Até hoje, o Ministério do Meio Ambiente não apresentou nenhuma estratégia, plano ou política pública para cuidar da nossa biodiversidade. O orçamento destinado à prevenção e ao controle de queimadas foi cortado pela metade neste ano. Distribuídos nos estados, a maioria dos cargos de superintendentes do IBAMA continuam vagos por decisão do ministro. 
Os planos de controle do desmatamento sumiram. A área responsável por adaptação climática foi excluída da estrutura e hoje não há um único servidor cuidando do assunto. E há um forte negacionismo do conhecimento já acumulado por instituições na gestão das florestas e na agricultura de vanguarda. Todos esses fatores já ameaçam o acordo entre o Mercosul e a União Europeia, para o qual o compromisso ambiental é essencial.
Diante da inação governamental e da falta de diálogo, os movimentos cívicos Acredito, Agora! e Livres propuseram uma resposta imediata, com base nas milhões de assinaturas, pedindo providências concretas.

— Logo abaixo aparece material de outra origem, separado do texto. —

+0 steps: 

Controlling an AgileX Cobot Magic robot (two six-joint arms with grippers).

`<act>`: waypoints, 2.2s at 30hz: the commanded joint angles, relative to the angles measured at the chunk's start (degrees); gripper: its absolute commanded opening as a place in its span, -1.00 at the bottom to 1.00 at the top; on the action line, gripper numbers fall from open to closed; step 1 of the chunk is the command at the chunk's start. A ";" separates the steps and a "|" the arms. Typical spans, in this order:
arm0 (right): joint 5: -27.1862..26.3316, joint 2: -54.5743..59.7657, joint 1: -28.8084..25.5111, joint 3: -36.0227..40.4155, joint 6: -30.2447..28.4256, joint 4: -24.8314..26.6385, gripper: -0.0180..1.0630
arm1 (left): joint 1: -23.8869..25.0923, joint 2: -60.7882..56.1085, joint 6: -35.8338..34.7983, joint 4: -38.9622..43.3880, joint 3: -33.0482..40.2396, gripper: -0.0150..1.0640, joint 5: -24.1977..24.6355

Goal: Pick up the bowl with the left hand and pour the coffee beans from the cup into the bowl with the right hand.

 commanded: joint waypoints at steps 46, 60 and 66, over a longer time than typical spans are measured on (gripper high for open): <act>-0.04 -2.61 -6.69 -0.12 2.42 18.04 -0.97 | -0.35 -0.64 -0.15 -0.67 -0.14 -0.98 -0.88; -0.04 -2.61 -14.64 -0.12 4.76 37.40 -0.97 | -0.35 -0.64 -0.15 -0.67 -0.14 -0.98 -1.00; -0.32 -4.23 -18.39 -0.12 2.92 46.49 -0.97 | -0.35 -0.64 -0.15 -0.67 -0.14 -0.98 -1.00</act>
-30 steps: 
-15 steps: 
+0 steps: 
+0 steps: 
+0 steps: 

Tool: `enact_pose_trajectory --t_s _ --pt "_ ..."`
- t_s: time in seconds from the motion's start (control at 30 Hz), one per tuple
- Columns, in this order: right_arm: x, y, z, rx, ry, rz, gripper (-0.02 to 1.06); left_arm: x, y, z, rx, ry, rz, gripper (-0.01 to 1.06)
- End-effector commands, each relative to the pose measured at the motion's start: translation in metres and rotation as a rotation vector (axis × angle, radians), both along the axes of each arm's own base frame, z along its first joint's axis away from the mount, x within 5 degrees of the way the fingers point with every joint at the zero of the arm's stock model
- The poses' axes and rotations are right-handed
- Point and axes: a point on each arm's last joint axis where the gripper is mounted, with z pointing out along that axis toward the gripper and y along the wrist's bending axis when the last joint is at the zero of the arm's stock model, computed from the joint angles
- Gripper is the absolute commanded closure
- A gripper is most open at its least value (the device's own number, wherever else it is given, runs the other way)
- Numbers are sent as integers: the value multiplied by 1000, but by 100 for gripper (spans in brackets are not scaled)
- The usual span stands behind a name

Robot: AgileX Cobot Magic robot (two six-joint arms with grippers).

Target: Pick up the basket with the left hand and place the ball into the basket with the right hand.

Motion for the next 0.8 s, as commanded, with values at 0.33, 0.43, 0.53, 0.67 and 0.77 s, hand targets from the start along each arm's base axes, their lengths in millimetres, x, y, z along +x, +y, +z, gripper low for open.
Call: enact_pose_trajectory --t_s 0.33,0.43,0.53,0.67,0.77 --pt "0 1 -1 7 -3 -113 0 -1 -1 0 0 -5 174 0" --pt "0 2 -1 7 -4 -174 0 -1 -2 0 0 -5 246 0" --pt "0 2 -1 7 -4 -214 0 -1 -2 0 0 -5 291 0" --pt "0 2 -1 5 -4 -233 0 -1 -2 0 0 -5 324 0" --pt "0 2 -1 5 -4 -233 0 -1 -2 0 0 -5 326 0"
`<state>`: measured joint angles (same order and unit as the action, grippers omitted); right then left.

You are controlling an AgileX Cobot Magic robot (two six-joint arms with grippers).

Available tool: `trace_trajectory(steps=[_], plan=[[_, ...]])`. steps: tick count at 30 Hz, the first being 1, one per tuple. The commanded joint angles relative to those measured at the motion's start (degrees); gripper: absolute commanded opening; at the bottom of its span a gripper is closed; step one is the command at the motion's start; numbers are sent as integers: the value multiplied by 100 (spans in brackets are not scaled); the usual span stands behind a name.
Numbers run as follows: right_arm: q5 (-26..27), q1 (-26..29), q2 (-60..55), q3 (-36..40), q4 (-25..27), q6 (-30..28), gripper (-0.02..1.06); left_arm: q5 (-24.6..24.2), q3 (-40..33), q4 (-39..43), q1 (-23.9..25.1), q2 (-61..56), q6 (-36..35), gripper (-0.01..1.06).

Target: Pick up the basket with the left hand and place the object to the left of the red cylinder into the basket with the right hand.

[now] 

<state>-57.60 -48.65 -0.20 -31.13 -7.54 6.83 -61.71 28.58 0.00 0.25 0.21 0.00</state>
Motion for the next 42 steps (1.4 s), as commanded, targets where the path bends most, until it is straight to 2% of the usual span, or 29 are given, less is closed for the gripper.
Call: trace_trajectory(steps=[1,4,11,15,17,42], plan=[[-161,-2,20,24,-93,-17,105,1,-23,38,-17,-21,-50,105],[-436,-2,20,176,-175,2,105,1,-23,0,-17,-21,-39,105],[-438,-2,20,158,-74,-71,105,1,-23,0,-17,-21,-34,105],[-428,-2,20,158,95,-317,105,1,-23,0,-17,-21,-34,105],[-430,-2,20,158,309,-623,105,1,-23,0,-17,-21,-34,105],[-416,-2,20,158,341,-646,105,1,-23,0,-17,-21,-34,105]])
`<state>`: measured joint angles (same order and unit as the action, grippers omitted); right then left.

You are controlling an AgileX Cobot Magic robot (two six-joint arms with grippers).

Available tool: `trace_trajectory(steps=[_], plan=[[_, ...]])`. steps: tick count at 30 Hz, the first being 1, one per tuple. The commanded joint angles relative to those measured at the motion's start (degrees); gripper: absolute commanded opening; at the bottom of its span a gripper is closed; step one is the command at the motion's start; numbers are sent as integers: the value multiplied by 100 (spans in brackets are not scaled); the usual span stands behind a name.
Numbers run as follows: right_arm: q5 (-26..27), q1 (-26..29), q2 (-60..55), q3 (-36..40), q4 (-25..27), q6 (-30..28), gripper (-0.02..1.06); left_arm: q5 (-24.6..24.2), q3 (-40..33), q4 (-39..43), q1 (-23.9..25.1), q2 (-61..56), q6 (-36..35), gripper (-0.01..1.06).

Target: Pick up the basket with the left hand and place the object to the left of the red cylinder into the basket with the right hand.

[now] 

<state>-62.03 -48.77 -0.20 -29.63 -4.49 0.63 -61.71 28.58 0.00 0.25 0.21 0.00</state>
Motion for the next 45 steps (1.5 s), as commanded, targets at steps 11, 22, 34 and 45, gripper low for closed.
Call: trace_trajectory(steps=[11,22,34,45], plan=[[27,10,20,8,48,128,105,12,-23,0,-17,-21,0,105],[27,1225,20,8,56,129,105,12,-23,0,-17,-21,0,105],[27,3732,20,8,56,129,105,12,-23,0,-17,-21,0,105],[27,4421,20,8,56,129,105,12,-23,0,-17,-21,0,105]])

Propõe-se a instalação de uma comissão externa, que terá papel fiscalizatório, envolvendo as duas casas legislativas federais sobre o Ministério do Meio Ambiente. Precisamos que o Brasil priorize uma política ambiental efetiva e eficiente.
Não é sobre colocar agentes públicos para apagar fogo, tampouco proibir por decreto as queimadas —que mais parece uma ação para inglês ver.  O verdadeiro desafio é assegurar que, em matéria ambiental, o poder público aja com responsabilidade e transparência. O Brasil, país megadiverso e rico em natureza, só se tornará a potência ambiental que é se tiver política pública adequada para isso.